I hate to be critical, but those desktop & taskbar icons just ruin it. They
are like the retarded child of apples icons, and you can almost guarantee they
were drawn by a programmer not a designer.

I use linux every day and wish a great designer or two would work with them
and gnome to give it the "polish" of other operating systems. A pixel here and
there makes a huge difference if you ask me.

Other nitpicks: taskbar text should be vertically centered. Consistency in
font appearance is a must. Text on the mail window seems to be off vertically
by a pixel or two. The clock text is far too prominent.
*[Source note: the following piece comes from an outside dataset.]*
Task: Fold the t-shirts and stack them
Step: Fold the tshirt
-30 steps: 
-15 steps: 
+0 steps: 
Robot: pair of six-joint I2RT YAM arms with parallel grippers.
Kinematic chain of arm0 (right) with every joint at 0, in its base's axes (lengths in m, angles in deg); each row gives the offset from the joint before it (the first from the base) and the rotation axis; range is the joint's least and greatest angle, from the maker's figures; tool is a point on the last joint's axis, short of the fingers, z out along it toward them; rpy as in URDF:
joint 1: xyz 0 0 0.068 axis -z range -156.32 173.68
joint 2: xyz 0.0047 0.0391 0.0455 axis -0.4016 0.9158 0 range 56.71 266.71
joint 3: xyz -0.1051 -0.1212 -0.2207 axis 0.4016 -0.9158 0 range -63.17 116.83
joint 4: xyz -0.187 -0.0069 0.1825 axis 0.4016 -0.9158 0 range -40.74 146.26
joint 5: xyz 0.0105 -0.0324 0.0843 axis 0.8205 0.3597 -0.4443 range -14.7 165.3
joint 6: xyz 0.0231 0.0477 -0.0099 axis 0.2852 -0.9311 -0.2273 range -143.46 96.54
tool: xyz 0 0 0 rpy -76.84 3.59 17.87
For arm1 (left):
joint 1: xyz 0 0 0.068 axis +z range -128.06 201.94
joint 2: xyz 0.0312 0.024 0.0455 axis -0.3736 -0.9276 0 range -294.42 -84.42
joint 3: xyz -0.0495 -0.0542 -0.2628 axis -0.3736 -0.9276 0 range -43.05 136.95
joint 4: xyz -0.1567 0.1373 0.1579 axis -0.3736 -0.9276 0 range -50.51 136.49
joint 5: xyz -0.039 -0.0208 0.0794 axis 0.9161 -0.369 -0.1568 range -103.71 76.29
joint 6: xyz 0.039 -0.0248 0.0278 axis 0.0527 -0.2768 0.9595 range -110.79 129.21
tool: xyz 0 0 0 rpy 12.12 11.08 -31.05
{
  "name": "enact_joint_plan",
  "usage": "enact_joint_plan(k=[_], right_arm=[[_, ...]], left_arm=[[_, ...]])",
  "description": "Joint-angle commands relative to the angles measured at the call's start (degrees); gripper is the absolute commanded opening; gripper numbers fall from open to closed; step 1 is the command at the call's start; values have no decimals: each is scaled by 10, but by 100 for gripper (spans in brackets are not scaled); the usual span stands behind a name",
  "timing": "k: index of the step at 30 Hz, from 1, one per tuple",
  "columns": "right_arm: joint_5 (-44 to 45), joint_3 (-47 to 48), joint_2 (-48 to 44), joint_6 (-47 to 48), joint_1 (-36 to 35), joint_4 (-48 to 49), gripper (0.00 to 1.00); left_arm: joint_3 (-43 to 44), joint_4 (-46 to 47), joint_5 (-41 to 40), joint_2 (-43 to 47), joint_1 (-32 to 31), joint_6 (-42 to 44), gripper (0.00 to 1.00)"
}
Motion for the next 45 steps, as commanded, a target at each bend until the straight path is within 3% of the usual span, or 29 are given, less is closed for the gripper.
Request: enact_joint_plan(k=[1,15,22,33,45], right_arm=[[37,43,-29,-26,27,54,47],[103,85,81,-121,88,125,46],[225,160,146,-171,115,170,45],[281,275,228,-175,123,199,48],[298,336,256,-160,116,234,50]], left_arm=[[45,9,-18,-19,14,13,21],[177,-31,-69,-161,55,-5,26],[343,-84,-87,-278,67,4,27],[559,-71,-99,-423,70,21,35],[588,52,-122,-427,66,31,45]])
Etc etc etc...

------
martythemaniak
Ubuntu/Gnome user here:

You know, I really love the idea of KDE, their philosophy and recent
developments and progress they've made... but I've tried KDE 4.1 and I can't
make myself use it. Its superficial but I think its their visual style that I
find somewhat off-putting.

I wish I had the time/drive and visual design skills to build a complete KDE
4.x theme, something far visually smaller, simpler and more minimalistic than
what they have. I really like Google Chrome's motto ("Content not Chrome"),
but haven't found a KDE look to satisfy that. The default ubuntu theme is also
bad from this perspective, but it can be brought under control with this:
[http://martin.ankerl.com/2007/11/04/clearlooks-compact-
gnome...](http://martin.ankerl.com/2007/11/04/clearlooks-compact-gnome-theme/)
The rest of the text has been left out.